Their relationship goes badly for the next two years, with Vinnie's business coming unglued and Pele's diabetes also taking a toll on their relationship. Michael's move to Singapore to live with his biological mother, Jemima, also takes a toll.

In 2018, Michael calls Vinnie to say that Jemima has suffered a stroke, so Vinnie has to rush to Singapore. Once her condition stabilises, Vinnie is offered a role to work in one of the hotels that she manages.

==Reception==
Upon arrival it was clear that Vinnie was a heart throb, something Magasiva was not too sure about. The love triangle between Vinnie, Shannon and Tama was named as the most popular romance storyline to feature in 2004. Magasiva believed Vinnie's most memorable storyline was when he became a gigolo. In the 2011 Throng Shortland Street fan awards, Vinnie took out runner up for "Favourite Male Character" and Magasiva took out get runner up in "Favourite Actor". Vinnie's 2011 return was named as one of the highlights of the season and in 2013, was listed as the 9th best ever character return storyline on the soap by the Shortland Street website.
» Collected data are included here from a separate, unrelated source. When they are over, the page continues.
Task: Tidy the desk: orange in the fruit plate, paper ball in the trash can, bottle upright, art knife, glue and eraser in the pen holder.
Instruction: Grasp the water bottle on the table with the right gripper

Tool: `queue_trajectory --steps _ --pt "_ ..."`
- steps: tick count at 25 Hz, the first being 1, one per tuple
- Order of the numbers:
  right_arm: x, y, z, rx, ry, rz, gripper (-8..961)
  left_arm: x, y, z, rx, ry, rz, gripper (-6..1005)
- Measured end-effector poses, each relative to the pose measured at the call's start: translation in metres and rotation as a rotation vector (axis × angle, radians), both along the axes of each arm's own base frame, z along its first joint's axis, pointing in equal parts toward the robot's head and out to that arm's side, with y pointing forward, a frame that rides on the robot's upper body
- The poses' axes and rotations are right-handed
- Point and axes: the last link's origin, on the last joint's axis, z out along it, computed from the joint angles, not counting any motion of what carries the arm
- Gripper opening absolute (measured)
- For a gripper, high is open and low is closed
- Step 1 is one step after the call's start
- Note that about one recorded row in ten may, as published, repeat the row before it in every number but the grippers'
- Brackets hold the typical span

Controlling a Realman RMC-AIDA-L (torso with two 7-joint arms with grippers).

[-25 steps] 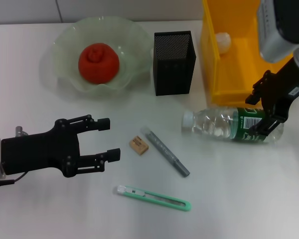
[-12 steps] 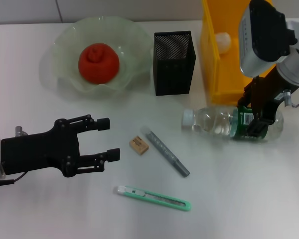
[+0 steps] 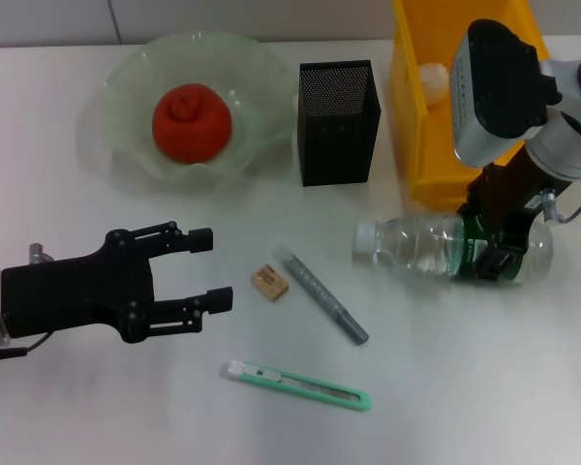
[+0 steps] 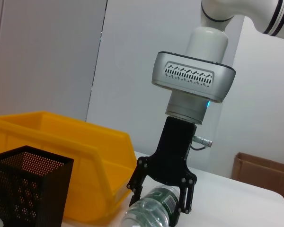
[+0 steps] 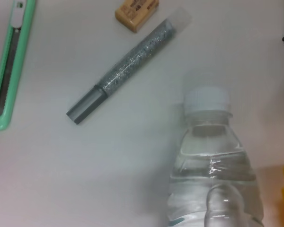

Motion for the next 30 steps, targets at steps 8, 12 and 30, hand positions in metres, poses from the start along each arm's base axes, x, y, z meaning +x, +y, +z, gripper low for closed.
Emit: queue_trajectory --steps 8,12,30 --pt "0.003 -0.004 -0.002 -0.012 0.005 -0.018 789 0.001 0.001 0.001 -0.003 0.000 0.000 785" --pt "0.006 -0.008 -0.004 -0.026 -0.002 -0.026 789 0.001 0.002 0.001 -0.003 0.002 0.000 785" --pt "0.013 -0.013 -0.009 -0.032 -0.007 -0.033 790 0.000 -0.001 0.003 -0.012 -0.007 -0.002 784"
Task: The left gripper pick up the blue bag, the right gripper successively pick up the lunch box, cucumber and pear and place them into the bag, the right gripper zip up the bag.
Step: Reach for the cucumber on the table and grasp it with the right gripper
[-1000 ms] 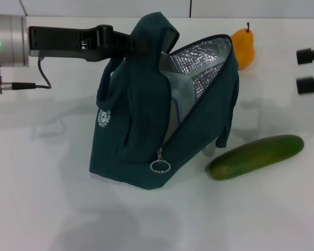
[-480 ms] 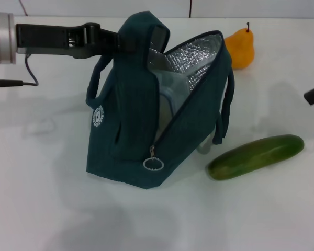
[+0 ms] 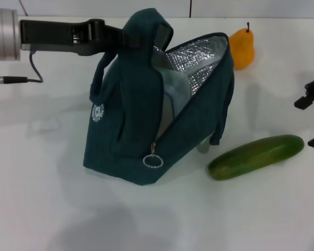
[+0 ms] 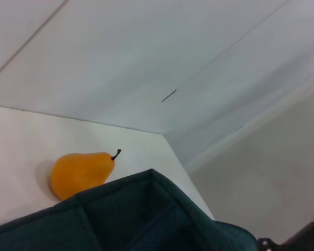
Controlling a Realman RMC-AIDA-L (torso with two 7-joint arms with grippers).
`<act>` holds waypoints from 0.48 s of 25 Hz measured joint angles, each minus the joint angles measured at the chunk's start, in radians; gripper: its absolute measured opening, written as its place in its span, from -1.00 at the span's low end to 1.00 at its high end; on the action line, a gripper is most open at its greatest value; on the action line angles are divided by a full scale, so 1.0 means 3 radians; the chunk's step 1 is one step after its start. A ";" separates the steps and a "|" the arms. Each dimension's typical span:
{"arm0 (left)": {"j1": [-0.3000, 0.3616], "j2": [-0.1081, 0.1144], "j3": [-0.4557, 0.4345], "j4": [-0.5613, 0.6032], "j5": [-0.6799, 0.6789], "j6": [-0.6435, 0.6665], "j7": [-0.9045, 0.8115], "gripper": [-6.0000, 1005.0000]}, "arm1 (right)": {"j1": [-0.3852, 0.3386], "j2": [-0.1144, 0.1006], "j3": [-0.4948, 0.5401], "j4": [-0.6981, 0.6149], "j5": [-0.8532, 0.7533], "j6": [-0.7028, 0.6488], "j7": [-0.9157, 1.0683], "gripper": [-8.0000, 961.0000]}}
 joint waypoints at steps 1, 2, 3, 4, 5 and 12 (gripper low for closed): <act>-0.0010 -0.0006 0.0000 -0.0001 0.0000 -0.0001 -0.0009 -0.90 | 0.0033 0.0023 -0.0015 0.0002 -0.0076 0.0034 -0.0045 0.80; -0.0016 -0.0013 0.0000 -0.0001 0.0000 -0.0002 -0.0017 -0.90 | 0.0064 0.0054 -0.0029 0.0013 -0.0146 0.0063 -0.0095 0.80; -0.0024 -0.0022 0.0000 -0.0001 0.0000 -0.0003 -0.0023 -0.90 | 0.0087 0.0079 -0.0040 0.0022 -0.0200 0.0087 -0.0137 0.80; -0.0030 -0.0035 0.0001 -0.0001 0.0000 -0.0005 -0.0025 -0.90 | 0.0087 0.0079 -0.0040 0.0022 -0.0200 0.0087 -0.0137 0.80; -0.0035 -0.0046 0.0001 -0.0001 0.0000 -0.0006 -0.0024 -0.90 | 0.0103 0.0114 -0.0053 0.0032 -0.0253 0.0120 -0.0208 0.80; -0.0056 -0.0058 0.0001 -0.0001 0.0000 -0.0016 -0.0007 -0.90 | 0.0005 0.0374 -0.0186 0.0048 -0.0399 0.0432 -0.0526 0.79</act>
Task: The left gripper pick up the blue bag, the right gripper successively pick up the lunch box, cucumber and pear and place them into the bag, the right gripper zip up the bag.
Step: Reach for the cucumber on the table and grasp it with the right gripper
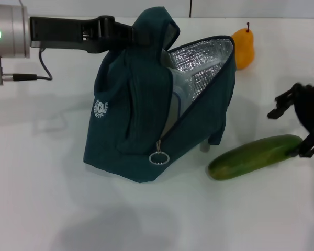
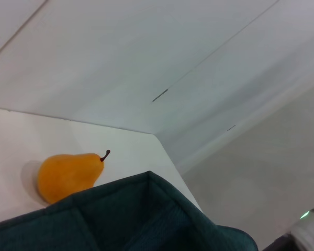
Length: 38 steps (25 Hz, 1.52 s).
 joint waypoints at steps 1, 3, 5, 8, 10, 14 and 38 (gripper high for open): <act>-0.0001 0.0003 0.0000 0.0000 0.0000 -0.0001 0.0001 -0.90 | -0.0022 0.0020 -0.0065 0.0012 -0.0020 0.0069 -0.0008 0.79; -0.0001 0.0006 -0.0001 0.0000 0.0000 -0.0008 0.0001 -0.90 | -0.0045 0.0053 -0.0205 0.0088 -0.0037 0.0218 -0.0027 0.78; 0.0004 0.0006 -0.0001 0.0001 0.0000 -0.0013 0.0002 -0.90 | -0.0050 0.0090 -0.0294 0.0176 -0.0058 0.0346 -0.0048 0.78; 0.0011 0.0000 -0.0001 0.0001 0.0000 -0.0017 0.0005 -0.90 | -0.0050 0.0126 -0.0348 0.0258 -0.0075 0.0463 -0.0068 0.76; 0.0012 -0.0003 -0.0001 0.0001 0.0000 -0.0020 0.0010 -0.90 | -0.0050 0.0142 -0.0363 0.0308 -0.0077 0.0525 -0.0084 0.75; 0.0013 -0.0004 -0.0001 -0.0005 0.0000 -0.0022 0.0013 -0.90 | -0.0051 0.0159 -0.0377 0.0393 -0.0071 0.0640 -0.0118 0.73; 0.0014 0.0002 0.0015 -0.0029 0.0003 -0.0022 0.0019 -0.90 | -0.0053 0.0200 -0.0645 0.0684 0.0147 0.1081 -0.0173 0.58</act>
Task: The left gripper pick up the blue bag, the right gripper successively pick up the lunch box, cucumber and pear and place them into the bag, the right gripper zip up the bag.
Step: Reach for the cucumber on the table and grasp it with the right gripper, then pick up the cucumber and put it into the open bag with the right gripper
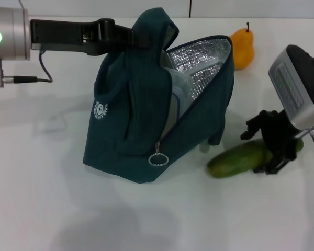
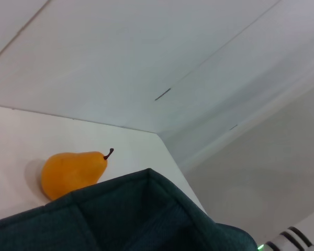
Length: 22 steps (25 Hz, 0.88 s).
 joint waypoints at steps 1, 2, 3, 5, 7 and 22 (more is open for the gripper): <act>0.0002 0.0003 0.0000 0.0001 0.0000 0.0002 0.0000 -0.90 | -0.0002 0.0000 -0.0001 -0.0018 0.0022 0.0015 0.0006 0.58; 0.0003 0.0005 0.0000 0.0003 0.0000 0.0004 0.0000 -0.90 | -0.0003 -0.0001 -0.0001 -0.0034 0.0033 0.0032 0.0020 0.57; 0.0004 0.0007 0.0000 0.0004 0.0000 0.0005 0.0000 -0.90 | -0.0004 -0.0003 -0.0001 -0.0044 0.0039 0.0044 0.0032 0.56; 0.0000 0.0007 0.0000 0.0002 0.0001 0.0006 0.0000 -0.90 | 0.0002 -0.0012 -0.0015 -0.0036 0.0035 0.0046 0.0057 0.52; -0.0007 0.0007 0.0000 -0.0001 0.0006 0.0007 0.0002 -0.90 | 0.0007 -0.0014 -0.0047 -0.0022 0.0023 0.0045 0.0061 0.43; 0.0010 0.0028 -0.0010 0.0016 0.0013 0.0013 0.0005 -0.90 | -0.0050 -0.0027 0.0199 -0.0336 0.0081 -0.0700 0.0104 0.26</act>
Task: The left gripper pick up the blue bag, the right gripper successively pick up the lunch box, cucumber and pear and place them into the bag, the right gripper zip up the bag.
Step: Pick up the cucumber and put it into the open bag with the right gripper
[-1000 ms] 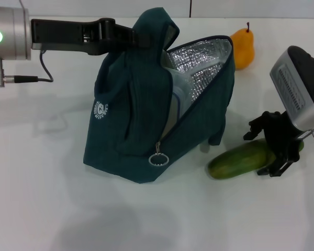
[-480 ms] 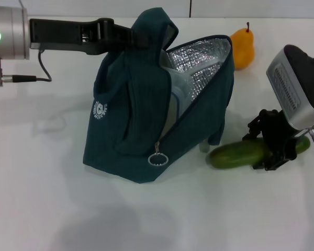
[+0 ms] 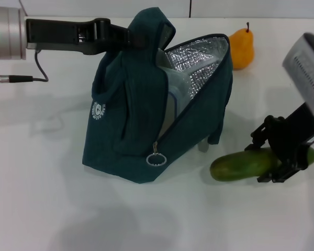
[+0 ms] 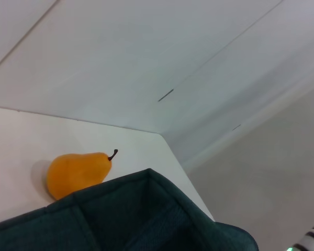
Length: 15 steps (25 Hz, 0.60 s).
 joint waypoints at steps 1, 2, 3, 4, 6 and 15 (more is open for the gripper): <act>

Magasiva placed runner up for "Hottest Male" in the TV Guide Best on the Box Awards 2012, beating out his brother Robbie. Magasiva was nominated for "Favourite Actor" in the 2012 Nowie awards for his portrayal of Vinnie. A scene where Vinnie dreamt of his cousin's ex-wife, Vasa Levi (Teuila Blakely) making sexual moves on him, was named as one of the top moments of the 2012 season. In the Ferndale Talk Best of 2013 awards, Vinnie was voted "Favourite Character", with Magasiva also landing the "Favourite Actor" award. Magasiva also placed runner up for "Best Looking Male" In 2015 Magasiva received a nomination for "Best Actor" in the TV Guide Best on the Box Awards.